WellPoint’s per-share profit increased sharply because the company has been buying back shares aggressively in the past year, reducing its common stock by nearly 15 percent.

Fourth-quarter revenue fell 23 percent to $14.65 billion absent the boost from the previous year's pharmacy sale. But even its operating revenue suffered, dropping 4 percent to $14.42 billion.

That still bested analysts’ average expectations of $14.27 billion.

For the year, WellPoint earned $2.9 billion in profit, or $6.94 per share, on revenue of $58.8 billion. The comapny expects 2011 profit to fall to $6.30 per share.

“We exceeded our goals in many areas of the company this year and provided a significant return of capital to our shareholders following the sale of NextRx," WellPoint CEO Angela Braly said in a prepared statement. “We also created a new strategy and implemented organizational changes that enhance our ability to provide affordable and valuable products to our customers and position us to be a long-run winner in the changing health care marketplace.”

WellPoint ended the year with 33.3 million people insured by its health plans, a drop of nearly 350,000 from a year ago.

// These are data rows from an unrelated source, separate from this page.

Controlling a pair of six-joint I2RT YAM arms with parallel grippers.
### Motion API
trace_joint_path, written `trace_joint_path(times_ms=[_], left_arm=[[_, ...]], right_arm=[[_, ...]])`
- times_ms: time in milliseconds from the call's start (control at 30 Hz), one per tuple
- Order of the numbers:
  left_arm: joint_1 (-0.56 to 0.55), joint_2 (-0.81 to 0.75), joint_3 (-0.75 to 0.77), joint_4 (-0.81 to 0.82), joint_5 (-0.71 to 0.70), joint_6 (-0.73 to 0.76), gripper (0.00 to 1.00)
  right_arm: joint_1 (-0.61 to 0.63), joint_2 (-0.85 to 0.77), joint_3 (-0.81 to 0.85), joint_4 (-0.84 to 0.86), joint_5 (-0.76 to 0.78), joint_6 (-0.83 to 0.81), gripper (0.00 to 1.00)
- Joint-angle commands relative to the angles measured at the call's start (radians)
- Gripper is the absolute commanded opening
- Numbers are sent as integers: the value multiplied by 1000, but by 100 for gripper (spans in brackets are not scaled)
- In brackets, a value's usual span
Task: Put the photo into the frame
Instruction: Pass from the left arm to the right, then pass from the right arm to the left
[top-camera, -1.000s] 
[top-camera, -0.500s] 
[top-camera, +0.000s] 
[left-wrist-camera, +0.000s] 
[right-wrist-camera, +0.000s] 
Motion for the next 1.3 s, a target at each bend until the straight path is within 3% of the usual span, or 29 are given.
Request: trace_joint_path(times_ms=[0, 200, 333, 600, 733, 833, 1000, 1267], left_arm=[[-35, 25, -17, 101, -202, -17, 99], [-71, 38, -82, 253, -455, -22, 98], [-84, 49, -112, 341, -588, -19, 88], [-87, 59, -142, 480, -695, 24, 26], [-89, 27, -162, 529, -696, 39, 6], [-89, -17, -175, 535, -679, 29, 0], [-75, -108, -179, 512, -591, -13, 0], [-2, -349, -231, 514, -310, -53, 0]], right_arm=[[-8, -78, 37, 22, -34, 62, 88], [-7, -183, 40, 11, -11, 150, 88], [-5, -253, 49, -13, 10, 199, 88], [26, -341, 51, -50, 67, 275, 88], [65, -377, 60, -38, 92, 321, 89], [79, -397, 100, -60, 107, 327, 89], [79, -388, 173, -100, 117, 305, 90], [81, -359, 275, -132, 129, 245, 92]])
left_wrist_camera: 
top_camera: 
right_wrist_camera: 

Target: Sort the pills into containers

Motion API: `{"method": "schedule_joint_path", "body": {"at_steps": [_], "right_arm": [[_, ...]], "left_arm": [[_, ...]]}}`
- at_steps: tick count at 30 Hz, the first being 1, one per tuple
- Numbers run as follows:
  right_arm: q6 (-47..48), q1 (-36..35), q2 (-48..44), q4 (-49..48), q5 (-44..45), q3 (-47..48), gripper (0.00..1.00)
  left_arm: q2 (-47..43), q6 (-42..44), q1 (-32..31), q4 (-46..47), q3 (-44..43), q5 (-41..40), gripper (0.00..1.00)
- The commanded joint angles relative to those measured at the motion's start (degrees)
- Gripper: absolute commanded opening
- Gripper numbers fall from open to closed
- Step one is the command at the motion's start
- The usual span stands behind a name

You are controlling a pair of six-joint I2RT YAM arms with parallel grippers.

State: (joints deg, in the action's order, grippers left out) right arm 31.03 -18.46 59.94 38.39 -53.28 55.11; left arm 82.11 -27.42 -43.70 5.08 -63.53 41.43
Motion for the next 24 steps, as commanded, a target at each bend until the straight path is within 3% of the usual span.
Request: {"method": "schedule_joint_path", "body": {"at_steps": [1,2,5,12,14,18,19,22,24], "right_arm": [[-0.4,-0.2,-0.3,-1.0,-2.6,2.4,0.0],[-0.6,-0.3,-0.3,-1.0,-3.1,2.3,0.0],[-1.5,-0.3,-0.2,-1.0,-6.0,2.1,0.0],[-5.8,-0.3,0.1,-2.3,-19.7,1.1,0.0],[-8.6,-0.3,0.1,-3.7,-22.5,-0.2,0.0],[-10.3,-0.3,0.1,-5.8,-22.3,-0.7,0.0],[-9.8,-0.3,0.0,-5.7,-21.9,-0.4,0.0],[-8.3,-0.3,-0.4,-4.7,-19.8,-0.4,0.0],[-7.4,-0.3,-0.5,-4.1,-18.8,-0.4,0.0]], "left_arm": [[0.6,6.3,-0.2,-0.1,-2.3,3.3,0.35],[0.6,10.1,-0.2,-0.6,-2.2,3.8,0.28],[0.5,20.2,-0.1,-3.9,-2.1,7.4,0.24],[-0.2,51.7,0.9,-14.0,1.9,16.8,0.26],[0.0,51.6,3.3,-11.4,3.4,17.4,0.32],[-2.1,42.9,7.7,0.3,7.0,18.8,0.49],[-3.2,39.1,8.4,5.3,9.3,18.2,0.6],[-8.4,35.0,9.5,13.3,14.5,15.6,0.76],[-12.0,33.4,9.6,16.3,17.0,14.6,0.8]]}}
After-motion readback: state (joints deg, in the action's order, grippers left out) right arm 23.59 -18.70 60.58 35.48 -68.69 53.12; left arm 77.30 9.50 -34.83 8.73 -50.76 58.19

WellPoint’s insurance plan enrollment has been hurt by layoffs at its client companies.

However, in one encouraging development, the number of people covered by small- to mid-size employers, which WellPoint calls its local group, stopped sliding and actually increased in the fourth quarter by 45,000 people, to a total of 15.2 million.

WellPoint benefited from cost-conscious Americans deferring medical treatment, according to Bloomberg News, citing a trend that reduced expenses for all health insurers in the past two years. A slow start to the 2010-2011 flu season also led to lower use of care, the company said. The savings were limited because WellPoint was forced to accept lower rate increases than it proposed in California and the insurer’s commercial enrollment has declined, analyst Jason Gurda told Bloomberg.

“The whole managed-care group has been helped by low-cost trends, but WellPoint has benefited less than its peers” because of California and the falling enrollment, Gurda, an analyst with Boston-based Leerink Swann & Co., told Bloomberg before the results were released.

WellPoint shares rose 71 cents, or 1.2 percent, to $61.70 Tuesday in New York Stock Exchange composite trading. The stock has dropped 4.6 percent since President Barack Obama signed the health overhaul into law on March 30.